> WORK REQUIRED
Starting with the line that includes "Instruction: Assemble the", write out every remaining line of the records below exactly as it appears, leaving out any images.

> THE DATA
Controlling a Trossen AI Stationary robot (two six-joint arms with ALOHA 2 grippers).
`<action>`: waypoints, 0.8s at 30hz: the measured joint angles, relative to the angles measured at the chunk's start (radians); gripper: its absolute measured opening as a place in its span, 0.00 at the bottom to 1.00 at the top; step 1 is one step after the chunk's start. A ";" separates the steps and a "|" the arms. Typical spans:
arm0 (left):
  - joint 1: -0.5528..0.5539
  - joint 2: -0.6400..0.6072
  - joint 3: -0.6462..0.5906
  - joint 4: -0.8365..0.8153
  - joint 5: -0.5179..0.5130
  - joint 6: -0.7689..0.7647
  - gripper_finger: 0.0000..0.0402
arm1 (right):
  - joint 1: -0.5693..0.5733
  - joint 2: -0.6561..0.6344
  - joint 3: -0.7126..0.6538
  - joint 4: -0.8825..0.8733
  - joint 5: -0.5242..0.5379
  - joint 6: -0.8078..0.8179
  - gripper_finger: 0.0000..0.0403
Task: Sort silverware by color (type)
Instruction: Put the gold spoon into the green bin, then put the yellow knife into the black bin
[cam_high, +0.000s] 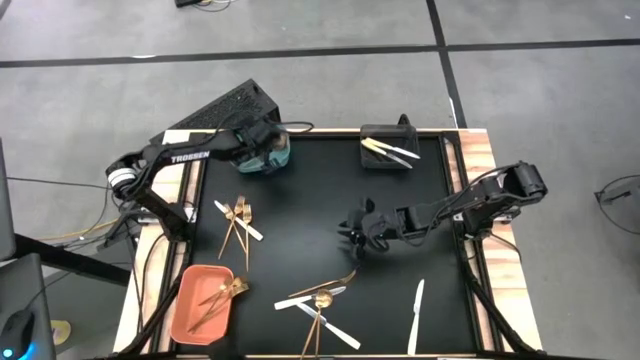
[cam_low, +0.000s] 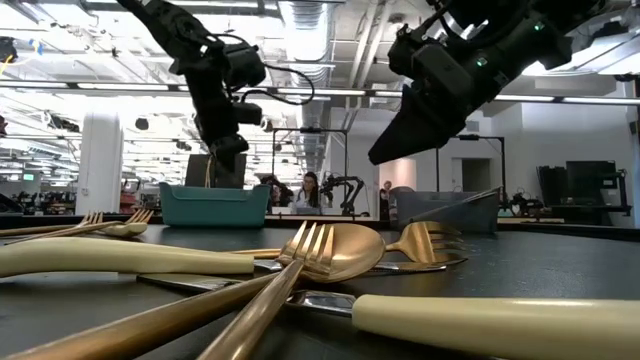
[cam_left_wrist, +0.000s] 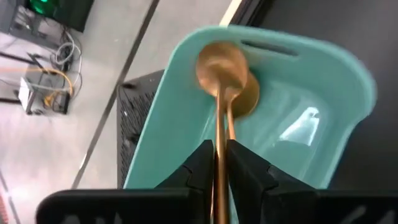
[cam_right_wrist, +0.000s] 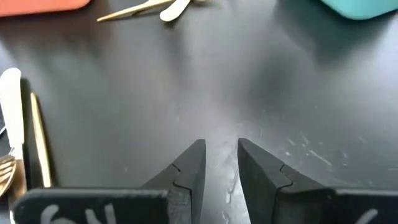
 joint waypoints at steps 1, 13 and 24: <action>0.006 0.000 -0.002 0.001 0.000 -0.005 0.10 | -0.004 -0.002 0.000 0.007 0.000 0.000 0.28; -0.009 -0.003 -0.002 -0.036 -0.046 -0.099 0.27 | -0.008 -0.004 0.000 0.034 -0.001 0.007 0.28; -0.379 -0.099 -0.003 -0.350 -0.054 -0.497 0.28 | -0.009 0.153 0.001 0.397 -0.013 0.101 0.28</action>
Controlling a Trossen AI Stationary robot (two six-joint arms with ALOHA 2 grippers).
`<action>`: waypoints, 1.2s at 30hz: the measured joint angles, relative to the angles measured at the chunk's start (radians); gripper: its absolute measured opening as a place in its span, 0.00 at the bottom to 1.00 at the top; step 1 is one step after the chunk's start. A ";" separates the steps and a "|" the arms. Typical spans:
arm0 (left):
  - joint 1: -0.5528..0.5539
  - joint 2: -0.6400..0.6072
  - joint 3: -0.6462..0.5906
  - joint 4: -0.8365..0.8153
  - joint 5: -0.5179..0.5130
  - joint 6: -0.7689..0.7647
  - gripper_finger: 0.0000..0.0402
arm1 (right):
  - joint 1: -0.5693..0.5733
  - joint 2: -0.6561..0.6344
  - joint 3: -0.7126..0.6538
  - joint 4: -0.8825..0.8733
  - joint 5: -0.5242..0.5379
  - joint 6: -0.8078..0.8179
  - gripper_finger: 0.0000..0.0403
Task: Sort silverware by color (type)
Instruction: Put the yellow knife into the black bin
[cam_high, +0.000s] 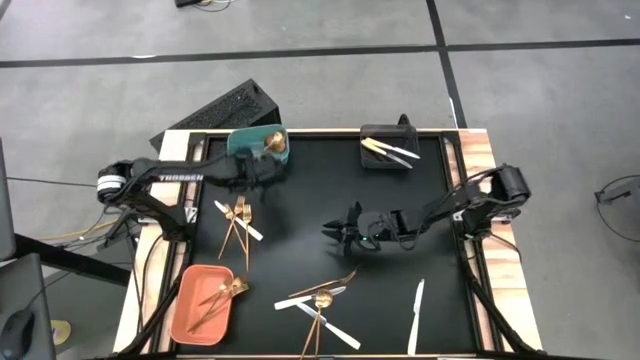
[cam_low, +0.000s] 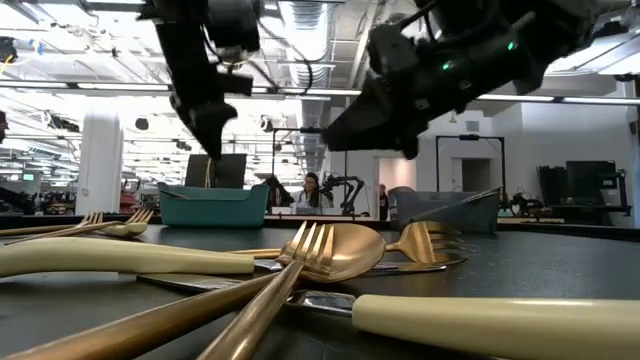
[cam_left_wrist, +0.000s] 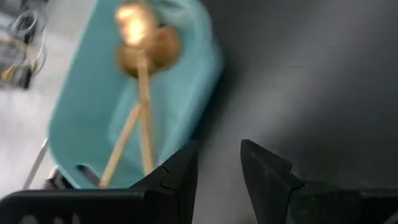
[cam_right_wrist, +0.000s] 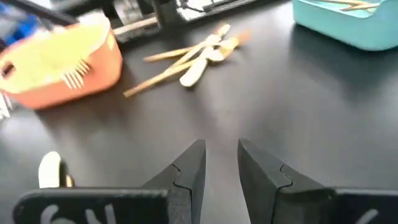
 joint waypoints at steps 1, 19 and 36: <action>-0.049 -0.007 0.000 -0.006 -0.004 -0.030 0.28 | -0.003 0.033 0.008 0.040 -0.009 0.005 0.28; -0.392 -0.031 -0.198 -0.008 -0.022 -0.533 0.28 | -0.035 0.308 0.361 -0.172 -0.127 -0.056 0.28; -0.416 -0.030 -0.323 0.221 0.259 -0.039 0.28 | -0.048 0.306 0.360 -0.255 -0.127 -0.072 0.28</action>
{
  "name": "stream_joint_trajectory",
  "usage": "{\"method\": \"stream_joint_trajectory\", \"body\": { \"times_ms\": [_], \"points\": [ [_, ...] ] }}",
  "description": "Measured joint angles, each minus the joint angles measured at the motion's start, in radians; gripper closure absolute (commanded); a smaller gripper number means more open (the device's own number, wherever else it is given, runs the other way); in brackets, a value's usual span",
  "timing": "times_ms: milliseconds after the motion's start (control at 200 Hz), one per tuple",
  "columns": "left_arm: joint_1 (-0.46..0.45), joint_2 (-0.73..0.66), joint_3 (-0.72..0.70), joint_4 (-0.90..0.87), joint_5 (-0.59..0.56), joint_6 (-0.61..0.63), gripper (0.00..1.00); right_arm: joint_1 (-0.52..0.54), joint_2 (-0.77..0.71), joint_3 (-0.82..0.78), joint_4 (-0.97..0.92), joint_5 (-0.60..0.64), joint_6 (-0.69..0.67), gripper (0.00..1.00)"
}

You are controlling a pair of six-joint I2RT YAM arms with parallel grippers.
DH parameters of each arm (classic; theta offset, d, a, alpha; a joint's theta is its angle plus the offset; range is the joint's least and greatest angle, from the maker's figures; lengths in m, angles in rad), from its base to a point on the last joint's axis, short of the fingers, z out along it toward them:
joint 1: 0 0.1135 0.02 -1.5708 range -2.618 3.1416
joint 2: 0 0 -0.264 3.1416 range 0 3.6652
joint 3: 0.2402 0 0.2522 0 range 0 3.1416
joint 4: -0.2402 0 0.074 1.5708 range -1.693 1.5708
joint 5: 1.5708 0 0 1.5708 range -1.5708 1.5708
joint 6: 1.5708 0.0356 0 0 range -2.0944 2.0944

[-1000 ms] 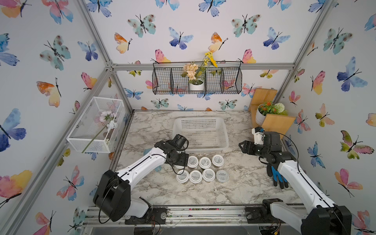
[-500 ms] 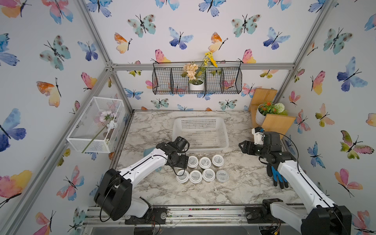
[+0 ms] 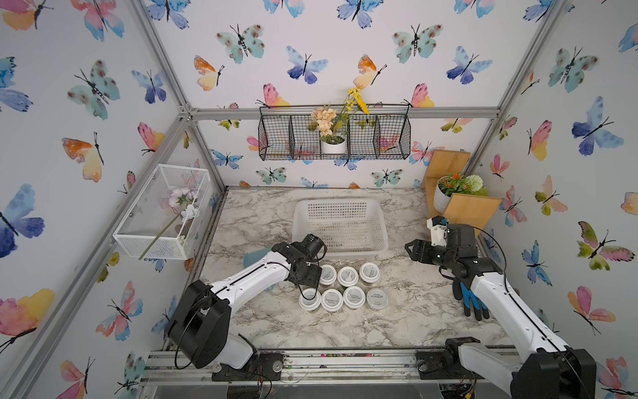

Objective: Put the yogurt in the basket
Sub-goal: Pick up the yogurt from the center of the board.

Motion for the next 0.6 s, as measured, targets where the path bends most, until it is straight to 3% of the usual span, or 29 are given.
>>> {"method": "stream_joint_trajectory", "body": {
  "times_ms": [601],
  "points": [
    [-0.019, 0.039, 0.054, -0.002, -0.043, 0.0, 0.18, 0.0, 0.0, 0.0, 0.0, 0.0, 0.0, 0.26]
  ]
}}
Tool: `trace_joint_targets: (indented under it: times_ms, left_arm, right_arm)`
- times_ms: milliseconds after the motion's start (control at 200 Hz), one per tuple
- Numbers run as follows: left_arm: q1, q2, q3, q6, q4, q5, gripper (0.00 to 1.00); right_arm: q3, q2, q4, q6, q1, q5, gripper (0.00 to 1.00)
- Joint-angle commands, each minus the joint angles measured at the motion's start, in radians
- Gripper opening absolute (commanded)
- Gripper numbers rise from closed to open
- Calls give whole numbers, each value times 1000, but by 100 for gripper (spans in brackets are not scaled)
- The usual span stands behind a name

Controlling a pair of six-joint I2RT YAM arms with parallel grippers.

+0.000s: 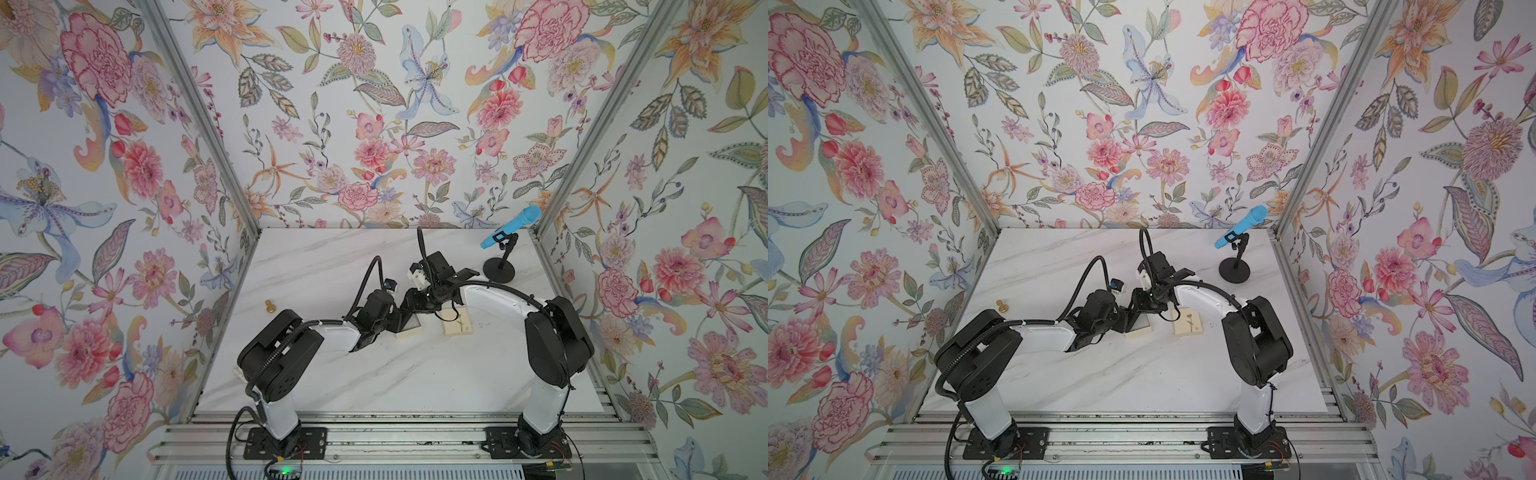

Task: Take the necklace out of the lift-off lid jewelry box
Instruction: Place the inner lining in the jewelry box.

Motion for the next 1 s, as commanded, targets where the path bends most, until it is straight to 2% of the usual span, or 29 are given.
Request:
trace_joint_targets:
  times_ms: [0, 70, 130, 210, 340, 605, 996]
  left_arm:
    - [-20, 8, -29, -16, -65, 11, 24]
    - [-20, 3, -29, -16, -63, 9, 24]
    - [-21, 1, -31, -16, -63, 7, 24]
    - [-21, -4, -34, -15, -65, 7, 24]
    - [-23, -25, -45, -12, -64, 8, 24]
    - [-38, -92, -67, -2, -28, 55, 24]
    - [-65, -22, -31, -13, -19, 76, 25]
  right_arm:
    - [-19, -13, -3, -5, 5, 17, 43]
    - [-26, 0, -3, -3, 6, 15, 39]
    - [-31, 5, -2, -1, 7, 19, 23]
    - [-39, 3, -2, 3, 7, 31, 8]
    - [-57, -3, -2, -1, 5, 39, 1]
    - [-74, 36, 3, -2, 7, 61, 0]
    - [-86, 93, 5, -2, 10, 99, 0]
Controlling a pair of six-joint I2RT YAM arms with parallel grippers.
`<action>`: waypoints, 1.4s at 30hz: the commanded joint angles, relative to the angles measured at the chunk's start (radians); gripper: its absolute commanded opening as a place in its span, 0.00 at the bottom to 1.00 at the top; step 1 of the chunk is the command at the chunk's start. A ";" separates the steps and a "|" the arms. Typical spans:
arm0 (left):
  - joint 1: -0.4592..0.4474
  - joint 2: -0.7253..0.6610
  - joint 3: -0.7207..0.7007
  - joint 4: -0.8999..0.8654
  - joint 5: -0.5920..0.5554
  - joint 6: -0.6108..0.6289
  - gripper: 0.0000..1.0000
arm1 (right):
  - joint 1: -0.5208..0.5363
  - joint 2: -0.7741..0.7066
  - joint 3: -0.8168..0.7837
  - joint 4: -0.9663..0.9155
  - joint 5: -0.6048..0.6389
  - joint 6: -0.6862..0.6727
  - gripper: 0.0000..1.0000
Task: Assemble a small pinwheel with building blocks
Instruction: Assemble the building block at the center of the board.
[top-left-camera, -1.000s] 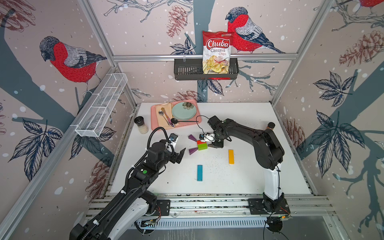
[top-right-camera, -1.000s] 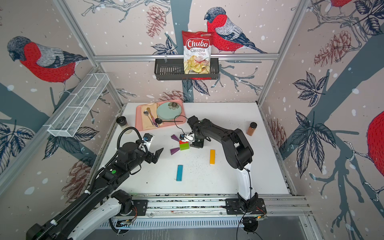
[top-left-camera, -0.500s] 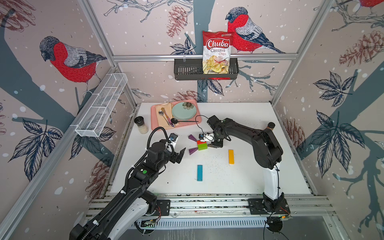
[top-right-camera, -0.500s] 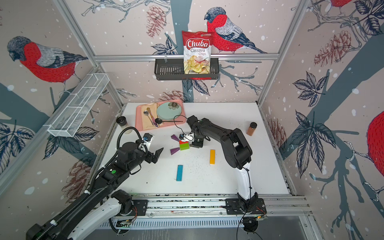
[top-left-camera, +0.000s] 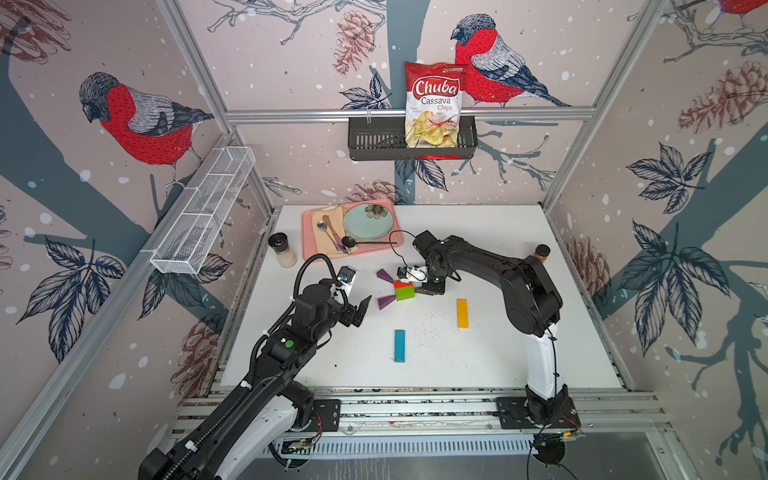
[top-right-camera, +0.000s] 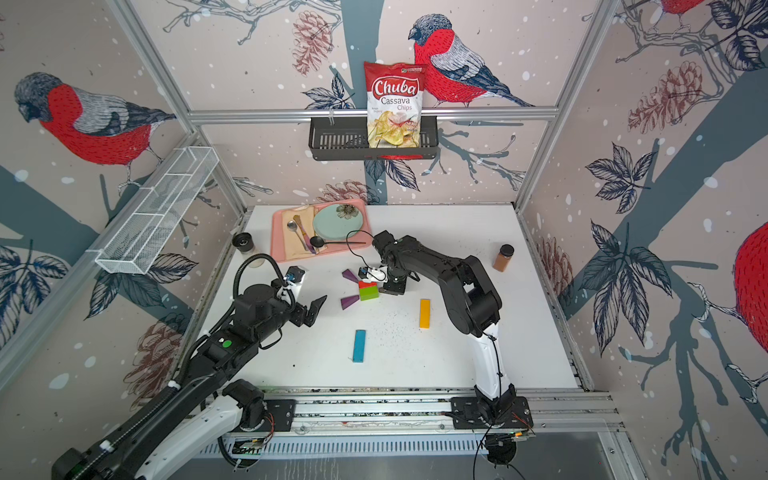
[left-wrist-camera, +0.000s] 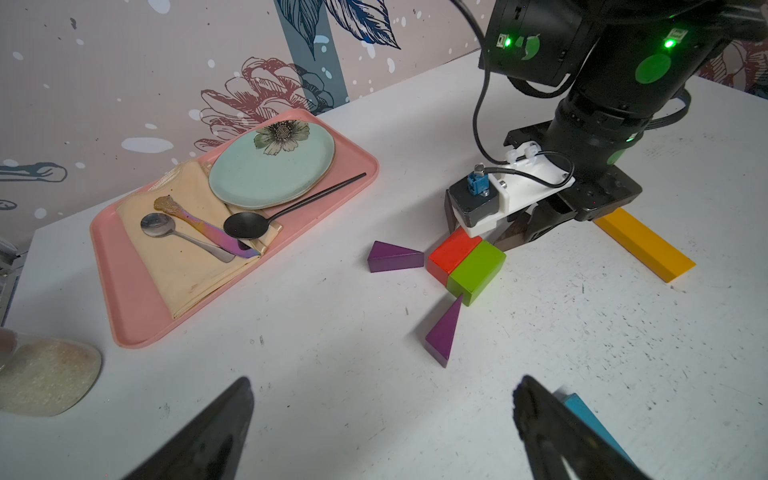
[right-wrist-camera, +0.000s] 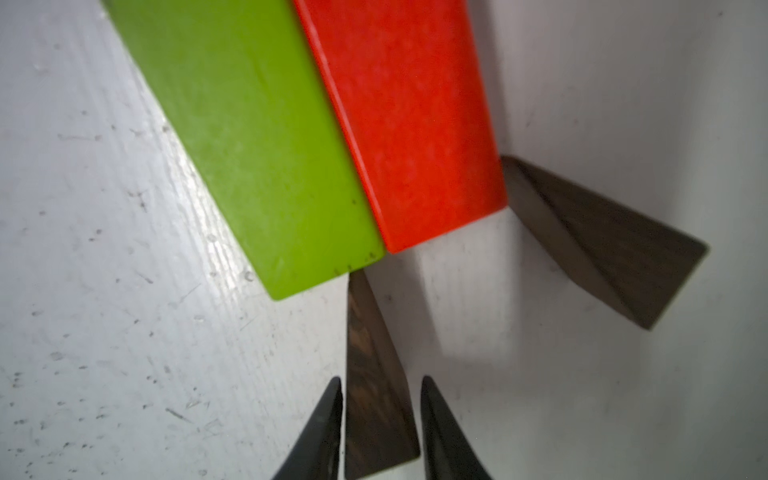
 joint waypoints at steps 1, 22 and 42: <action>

> YOUR RESPONSE
Instruction: Assemble the building block at the center of the board.
[top-left-camera, -1.000s] 
[top-right-camera, -1.000s] 
[top-left-camera, -0.500s] 
[top-right-camera, -0.500s] 
[top-left-camera, +0.000s] 
[top-right-camera, +0.000s] 
[left-wrist-camera, +0.000s] 
[right-wrist-camera, +0.000s] 
 joint waypoints at steps 1, 22 and 42: <action>

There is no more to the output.